This pull request introduces a new Celestia Improvement Proposal (CIP) aimed at significantly adjusting the network's economic parameters. The core objective is to reduce the overall issuance of TIA tokens by halving the inflation rate, while simultaneously increasing the minimum commission for validators. These changes are designed to enhance TIA's suitability for financial applications by lowering the opportunity cost of holding the token, ensuring validator sustainability, and maintaining the network's long-term disinflationary trajectory.
Highlights
- Inflation Rate Reduction: The proposal halves the Celestia network's inflation rate from 5% to 2.5%, effective in the upcoming v5 major upgrade.
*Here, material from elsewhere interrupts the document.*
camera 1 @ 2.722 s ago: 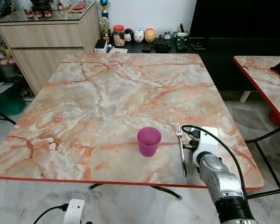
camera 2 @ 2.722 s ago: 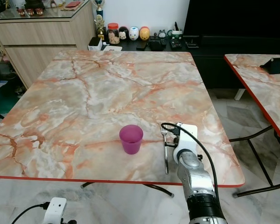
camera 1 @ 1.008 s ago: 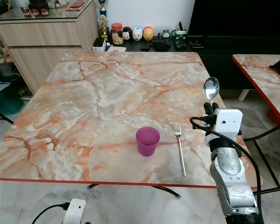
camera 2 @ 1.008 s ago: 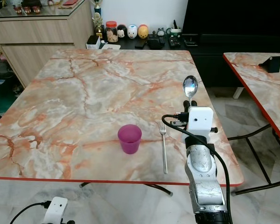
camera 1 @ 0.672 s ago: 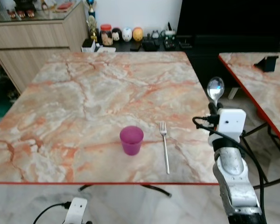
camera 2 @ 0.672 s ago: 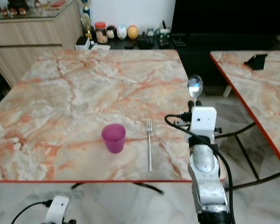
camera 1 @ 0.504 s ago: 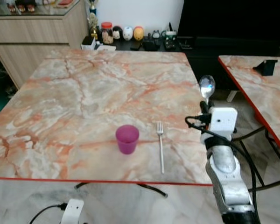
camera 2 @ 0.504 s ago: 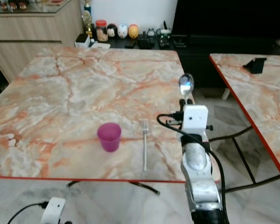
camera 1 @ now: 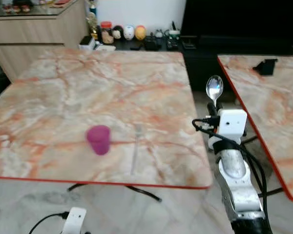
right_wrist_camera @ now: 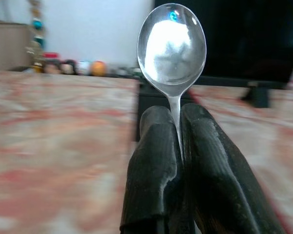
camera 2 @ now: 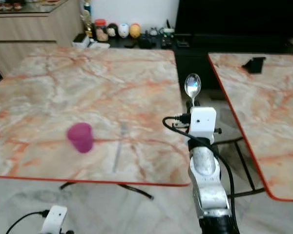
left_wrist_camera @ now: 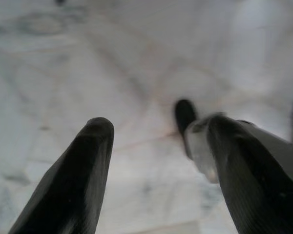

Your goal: Setting the table

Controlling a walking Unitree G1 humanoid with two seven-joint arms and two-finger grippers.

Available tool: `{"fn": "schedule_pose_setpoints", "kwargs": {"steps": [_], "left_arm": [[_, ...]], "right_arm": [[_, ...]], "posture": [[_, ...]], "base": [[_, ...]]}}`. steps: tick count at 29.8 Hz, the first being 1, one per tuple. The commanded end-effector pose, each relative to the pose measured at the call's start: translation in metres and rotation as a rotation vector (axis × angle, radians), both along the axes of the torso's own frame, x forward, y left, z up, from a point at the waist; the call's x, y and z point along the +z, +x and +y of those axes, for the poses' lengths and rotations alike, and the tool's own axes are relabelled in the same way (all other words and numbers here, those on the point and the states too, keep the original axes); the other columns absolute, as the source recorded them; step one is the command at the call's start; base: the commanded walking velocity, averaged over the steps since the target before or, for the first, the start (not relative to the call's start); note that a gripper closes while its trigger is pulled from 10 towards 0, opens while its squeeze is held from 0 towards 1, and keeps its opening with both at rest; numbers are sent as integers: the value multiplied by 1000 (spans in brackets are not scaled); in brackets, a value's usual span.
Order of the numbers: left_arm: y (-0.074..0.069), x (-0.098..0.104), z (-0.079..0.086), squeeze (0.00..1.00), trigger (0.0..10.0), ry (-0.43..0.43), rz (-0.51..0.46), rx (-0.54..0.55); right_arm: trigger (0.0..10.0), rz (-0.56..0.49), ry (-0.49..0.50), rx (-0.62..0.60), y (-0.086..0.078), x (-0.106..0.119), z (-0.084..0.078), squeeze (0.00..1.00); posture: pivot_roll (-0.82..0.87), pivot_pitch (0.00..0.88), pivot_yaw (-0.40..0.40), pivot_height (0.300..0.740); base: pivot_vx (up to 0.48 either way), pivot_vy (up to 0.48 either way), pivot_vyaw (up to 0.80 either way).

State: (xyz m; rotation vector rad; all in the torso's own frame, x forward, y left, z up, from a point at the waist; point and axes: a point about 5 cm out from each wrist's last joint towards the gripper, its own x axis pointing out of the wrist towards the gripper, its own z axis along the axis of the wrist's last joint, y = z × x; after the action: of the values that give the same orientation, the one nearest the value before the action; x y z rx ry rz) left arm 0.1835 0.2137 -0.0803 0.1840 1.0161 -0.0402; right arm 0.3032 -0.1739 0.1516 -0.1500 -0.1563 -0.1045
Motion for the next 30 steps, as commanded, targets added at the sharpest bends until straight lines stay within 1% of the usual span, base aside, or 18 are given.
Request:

This aims to make TIA more suitable for financial applications by reducing the opportunity cost of using it as collateral or in DeFi protocols.
- Minimum Validator Commission Increase: The minimum commission rate for validators is proposed to double from 5% to 10%. This change is intended to balance the reduced overall issuance and ensure validators remain adequately compensated for their services, maintaining their revenue at current levels.
- Economic Impact Analysis: The CIP includes detailed tables analyzing the impact of these proposed changes on Total Staking APR, Delegator APR, and Validator APR across various bonding ratios, providing a clear picture of the expected yield shifts.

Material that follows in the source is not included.